#### EXERCISE AIM:
Copy the complete listing exactly as shown.

= Beginning of Section =

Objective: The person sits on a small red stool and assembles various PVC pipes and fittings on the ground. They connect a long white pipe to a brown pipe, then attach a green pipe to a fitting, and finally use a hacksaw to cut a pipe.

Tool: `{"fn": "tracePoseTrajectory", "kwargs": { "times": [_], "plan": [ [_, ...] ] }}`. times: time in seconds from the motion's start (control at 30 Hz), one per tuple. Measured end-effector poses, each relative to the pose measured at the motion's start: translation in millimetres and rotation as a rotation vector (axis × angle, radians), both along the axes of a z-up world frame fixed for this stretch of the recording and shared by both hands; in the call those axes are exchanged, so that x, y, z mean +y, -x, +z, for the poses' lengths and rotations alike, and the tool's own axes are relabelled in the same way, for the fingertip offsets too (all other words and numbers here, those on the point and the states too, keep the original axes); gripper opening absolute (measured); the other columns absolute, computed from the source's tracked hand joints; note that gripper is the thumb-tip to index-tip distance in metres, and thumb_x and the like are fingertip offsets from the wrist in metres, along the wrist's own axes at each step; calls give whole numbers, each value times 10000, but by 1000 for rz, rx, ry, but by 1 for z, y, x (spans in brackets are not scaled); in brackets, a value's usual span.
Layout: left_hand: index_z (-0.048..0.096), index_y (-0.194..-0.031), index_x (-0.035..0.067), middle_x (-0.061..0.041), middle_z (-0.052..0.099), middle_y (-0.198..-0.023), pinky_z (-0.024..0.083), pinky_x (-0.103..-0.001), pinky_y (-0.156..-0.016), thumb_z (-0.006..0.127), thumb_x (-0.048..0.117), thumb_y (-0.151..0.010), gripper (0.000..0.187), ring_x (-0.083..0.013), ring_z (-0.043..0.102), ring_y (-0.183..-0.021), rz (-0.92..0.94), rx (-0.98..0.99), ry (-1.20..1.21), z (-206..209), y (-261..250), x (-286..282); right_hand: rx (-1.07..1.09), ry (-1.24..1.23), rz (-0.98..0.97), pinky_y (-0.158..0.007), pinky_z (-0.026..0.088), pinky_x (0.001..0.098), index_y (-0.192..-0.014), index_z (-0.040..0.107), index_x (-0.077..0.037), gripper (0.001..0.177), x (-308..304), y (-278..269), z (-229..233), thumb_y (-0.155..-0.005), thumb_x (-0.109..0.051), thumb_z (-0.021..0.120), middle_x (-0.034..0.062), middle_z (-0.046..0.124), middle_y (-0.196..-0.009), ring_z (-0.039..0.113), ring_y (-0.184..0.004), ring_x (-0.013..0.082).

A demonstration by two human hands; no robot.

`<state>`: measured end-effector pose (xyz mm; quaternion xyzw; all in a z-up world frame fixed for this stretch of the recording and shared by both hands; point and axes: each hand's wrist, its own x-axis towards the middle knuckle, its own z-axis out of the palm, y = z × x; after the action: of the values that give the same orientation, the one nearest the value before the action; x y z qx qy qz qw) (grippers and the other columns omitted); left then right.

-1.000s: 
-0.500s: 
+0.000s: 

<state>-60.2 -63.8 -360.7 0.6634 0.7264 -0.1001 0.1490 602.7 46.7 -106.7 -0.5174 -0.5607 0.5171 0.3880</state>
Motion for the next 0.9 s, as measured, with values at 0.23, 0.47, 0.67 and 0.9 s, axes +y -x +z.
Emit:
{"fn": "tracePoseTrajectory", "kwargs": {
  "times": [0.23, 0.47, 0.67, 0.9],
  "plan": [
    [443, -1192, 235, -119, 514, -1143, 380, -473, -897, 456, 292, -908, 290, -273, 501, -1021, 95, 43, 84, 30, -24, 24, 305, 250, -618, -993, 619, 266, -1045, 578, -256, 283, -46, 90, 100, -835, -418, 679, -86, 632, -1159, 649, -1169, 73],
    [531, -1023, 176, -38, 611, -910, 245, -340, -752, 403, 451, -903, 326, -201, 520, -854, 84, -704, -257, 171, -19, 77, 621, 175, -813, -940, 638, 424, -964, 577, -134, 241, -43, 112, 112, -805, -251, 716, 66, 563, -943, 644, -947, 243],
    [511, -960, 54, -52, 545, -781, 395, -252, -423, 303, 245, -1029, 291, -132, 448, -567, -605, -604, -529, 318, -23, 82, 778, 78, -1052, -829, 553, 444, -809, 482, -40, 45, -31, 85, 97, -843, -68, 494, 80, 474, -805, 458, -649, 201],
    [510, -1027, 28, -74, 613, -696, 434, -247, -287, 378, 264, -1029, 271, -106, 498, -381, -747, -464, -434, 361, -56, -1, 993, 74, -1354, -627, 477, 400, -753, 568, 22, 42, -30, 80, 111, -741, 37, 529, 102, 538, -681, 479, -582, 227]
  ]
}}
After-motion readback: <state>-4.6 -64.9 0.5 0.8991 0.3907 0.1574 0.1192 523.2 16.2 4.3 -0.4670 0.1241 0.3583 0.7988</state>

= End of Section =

#### YOUR RESPONSE:
Objective: The person sits on a small red stool and assembles various PVC pipes and fittings on the ground. They connect a long white pipe to a brown pipe, then attach a green pipe to a fitting, and finally use a hacksaw to cut a pipe.

Tool: `{"fn": "tracePoseTrajectory", "kwargs": { "times": [_], "plan": [ [_, ...] ] }}`. times: time in seconds from the motion's start (control at 30 Hz), one per tuple. Measured end-effector poses, each relative to the pose measured at the motion's start: translation in millimetres and rotation as a rotation vector (axis × angle, radians), both along the axes of a z-up world frame fixed for this stretch of the recording and shared by both hands; in the call those axes are exchanged, so that x, y, z mean +y, -x, +z, for the poses' lengths and rotations alike, and the tool's own axes are relabelled in the same way, for the fingertip offsets too (all other words and numbers here, those on the point and the states too, keep the original axes); gripper opening absolute (measured); the other columns absolute, computed from the source's tracked hand joints; note that gripper is the thumb-tip to index-tip distance in metres, and thumb_x and the like are fingertip offsets from the wrist in metres, along the wrist's own axes at each step; calls give whole numbers, each value times 10000, but by 1000 for rz, rx, ry, but by 1 for z, y, x (spans in brackets are not scaled); in brackets, a value's usual span.
Layout: left_hand: index_z (-0.048..0.096), index_y (-0.194..-0.031), index_x (-0.035..0.067), middle_x (-0.061..0.041), middle_z (-0.052..0.099), middle_y (-0.198..-0.023), pinky_z (-0.024..0.083), pinky_x (-0.103..-0.001), pinky_y (-0.156..-0.016), thumb_z (-0.006..0.127), thumb_x (-0.048..0.117), thumb_y (-0.151..0.010), gripper (0.000..0.187), ring_x (-0.083..0.013), ring_z (-0.043..0.102), ring_y (-0.183..-0.021), rz (-0.92..0.94), rx (-0.98..0.99), ry (-1.20..1.21), z (-206..209), y (-261..250), x (-286..282); right_hand: rx (-1.07..1.09), ry (-1.24..1.23), rz (-0.98..0.97), pinky_y (-0.158..0.007), pinky_z (-0.026..0.088), pinky_x (0.001..0.098), index_y (-0.192..-0.014), index_z (-0.040..0.107), index_x (-0.077..0.037), gripper (0.001..0.177), x (-308..304), y (-278..269), z (-229..233), thumb_y (-0.155..-0.005), thumb_x (-0.109..0.051), thumb_z (-0.021..0.120), middle_x (-0.034..0.062), middle_z (-0.046..0.124), middle_y (-0.196..-0.009), ring_z (-0.039..0.113), ring_y (-0.184..0.004), ring_x (-0.013..0.082).

A demonstration by two human hands; no robot.

`<state>`: measured end-effector pose (xyz mm; quaternion xyzw; all in a z-up world frame fixed for this stretch of the recording and shared by both hands; point and axes: each hand's wrist, its own x-axis towards the middle knuckle, its own z-axis out of the palm, y = z × x; after the action: of the values that give the same orientation, the one nearest the value before the action; x y z qx qy qz qw) (grippers and the other columns omitted); left then right.

-1.000s: 
-0.500s: 
+0.000s: 

<state>-60.2 -63.8 -360.7 0.6634 0.7264 -0.1001 0.1490 602.7 46.7 -106.7 -0.5174 -0.5607 0.5171 0.3880</state>
Motion for the next 0.9 s, as measured, with values at 0.23, 0.47, 0.67 and 0.9 s, axes +y -x +z.
Emit:
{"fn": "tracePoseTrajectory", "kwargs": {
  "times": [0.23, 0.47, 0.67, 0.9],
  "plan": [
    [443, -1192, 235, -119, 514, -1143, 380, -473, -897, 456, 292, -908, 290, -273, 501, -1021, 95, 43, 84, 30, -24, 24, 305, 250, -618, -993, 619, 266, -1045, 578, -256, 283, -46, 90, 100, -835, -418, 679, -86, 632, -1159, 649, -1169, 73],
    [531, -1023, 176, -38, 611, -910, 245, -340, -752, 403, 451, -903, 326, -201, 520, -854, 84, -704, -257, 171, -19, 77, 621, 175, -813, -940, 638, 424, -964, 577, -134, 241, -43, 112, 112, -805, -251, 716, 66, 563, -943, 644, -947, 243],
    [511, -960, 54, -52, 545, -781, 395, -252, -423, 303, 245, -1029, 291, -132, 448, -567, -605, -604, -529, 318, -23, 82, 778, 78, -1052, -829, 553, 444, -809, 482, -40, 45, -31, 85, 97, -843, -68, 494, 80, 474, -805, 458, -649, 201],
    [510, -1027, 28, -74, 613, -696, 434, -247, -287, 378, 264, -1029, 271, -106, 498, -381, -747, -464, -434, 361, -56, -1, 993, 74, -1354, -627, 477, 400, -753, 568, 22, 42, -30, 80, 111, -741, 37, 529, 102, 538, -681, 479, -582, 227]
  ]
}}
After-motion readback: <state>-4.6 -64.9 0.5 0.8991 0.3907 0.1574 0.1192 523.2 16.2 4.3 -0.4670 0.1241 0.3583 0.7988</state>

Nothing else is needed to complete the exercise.